The Orange County Register. “All that local construction activity is adding up to more options for Orange County house hunters. The supply of new homes for sale and being constructed was 1,093 in 2016’s second quarter, according to data from MarketPointe and the Real Estate Research Council of Southern California. That’s almost double the inventory from a year earlier and it’s local builders’ largest supply since the end of 2007.”

“So far this year, the median selling price for a new Orange County home averaged $807,000 vs. $693,000 for resales of existing, single-family homes and $444,500 for existing condominiums.

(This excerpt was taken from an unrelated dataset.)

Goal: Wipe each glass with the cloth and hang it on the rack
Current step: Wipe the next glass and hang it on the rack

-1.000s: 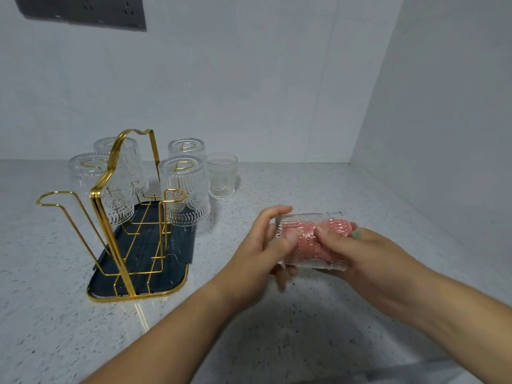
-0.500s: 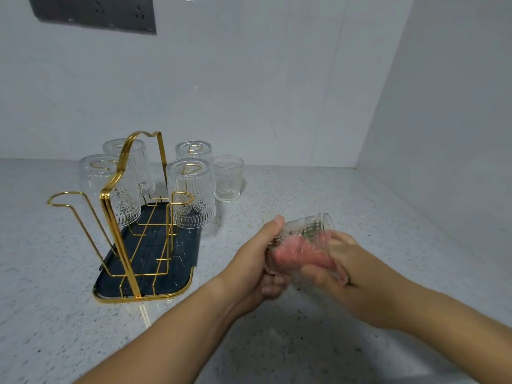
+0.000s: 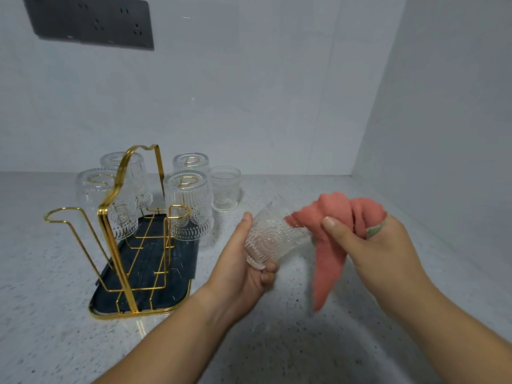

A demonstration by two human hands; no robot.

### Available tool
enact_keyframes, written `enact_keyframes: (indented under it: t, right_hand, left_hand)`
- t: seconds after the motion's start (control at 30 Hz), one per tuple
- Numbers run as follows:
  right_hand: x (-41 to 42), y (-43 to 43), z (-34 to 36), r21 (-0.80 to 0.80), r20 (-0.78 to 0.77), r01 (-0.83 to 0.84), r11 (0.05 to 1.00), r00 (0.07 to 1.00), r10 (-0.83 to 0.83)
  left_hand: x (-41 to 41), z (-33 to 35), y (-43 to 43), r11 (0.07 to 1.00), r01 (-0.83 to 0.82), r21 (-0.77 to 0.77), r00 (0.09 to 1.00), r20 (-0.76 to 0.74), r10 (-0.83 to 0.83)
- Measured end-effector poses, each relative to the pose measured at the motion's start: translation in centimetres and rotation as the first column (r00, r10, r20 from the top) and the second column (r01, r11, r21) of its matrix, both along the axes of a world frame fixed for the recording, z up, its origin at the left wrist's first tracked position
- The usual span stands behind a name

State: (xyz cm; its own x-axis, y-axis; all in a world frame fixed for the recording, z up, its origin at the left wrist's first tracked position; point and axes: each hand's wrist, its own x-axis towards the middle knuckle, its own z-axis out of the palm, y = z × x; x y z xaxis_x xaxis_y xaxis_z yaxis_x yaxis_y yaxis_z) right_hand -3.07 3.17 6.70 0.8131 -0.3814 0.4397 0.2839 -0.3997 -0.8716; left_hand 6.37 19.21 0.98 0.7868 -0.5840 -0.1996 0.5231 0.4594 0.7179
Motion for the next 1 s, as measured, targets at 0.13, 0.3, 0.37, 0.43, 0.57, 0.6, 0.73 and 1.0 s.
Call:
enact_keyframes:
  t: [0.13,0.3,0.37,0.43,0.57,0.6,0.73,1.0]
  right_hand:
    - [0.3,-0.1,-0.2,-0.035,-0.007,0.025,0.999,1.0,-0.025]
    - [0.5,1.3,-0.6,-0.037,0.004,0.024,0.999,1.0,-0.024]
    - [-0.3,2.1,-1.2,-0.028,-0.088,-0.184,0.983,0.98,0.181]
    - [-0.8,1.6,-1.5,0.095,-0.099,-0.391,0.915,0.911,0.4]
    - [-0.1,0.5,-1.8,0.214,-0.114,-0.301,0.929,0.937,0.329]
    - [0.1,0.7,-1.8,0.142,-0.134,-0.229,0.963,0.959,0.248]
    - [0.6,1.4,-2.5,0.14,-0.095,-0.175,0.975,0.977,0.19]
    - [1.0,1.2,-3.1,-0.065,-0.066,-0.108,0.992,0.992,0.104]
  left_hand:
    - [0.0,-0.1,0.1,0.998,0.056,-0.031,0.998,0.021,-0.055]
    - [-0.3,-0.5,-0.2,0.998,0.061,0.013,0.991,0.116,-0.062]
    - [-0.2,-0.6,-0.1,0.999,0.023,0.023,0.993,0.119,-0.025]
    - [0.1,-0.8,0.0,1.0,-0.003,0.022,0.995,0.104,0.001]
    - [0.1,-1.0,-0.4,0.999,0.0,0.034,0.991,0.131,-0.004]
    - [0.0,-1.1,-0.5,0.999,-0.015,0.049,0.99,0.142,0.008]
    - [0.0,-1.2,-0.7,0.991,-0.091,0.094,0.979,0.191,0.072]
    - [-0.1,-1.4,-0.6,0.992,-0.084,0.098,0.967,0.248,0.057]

The bulk of Orange County new homes for sale are priced between $700,000 and $1.5 million, so this added supply greatly aids shoppers looking in essentially the upper half of the market.”

“While it appears the overall market is not oversupplied like a decade ago, added supply will force builders to compete further. For example, Orange County’s median price for new homes this year has fallen by 4 percent.”

The Fresno Bee. “Wathen Castanos Homes is getting ready to build $800,000 houses in Marina, north of Monterey. It’s a feat the owners of the Fresno-based home-building company still can’t believe today, almost a decade after the Great Recession nearly crushed the business. ‘I don’t think any of us had the confidence that we would make it through,’ President Joshua Peterson said.”

“Now, Wathen Castanos, one of Fresno’s oldest home builders, is constructing in a dozen cities across the central San Joaquin Valley, from Tulare to Clovis, as well as the Central Coast.”

The Manteca Bulletin. “Manteca’s future health — economically and as a community — is becoming more and more reliant not on just the Bay Area/Silicon Valley but also on a larger footprint planners have dubbed the Northern California Mega Region. A recent Wall Street front page article about Silicon Valley home prices and the lack of buildable land is prompting more traditional Bay Area single family home builders to look at opportunities in Manteca and nearby. Manteca has more than 9,000 housing units in various stages of approval while next door Lathrop has 11,000 approved units as part of the River Islands project.”

“Even though City Manager Elena Reyes is upbeat about how quality housing will raise the Manteca economy, she is well aware of the downside. ‘People in Manteca can be impacted by Bay Area paychecks,’ she said.”

The Silicon Valley Business Journal. “Silicon Valley’s infamously high housing prices might be responsible for recent increases in the number of residences listed for sale. ‘We see more and more equity from price gains entice (homeowners) to sell their homes and reap those gains,’ said Ralph McLaughlin, chief economist for residential real estate site Trulia.”

“Housing inventory in Santa Clara and San Benito counties increased 8.7 percent, and in San Francisco and San Mateo counties the number increased by 19.3 percent. The third quarter was the second quarter in a row in which inventory increased in the San Jose metro area, and the third consecutive quarter for the San Francisco metro division. The largest gain in the San Jose metro inventory came from homes valued in the middle-third of the market, whose number of for-sale homes increased by 13.1 percent this quarter from 2015.”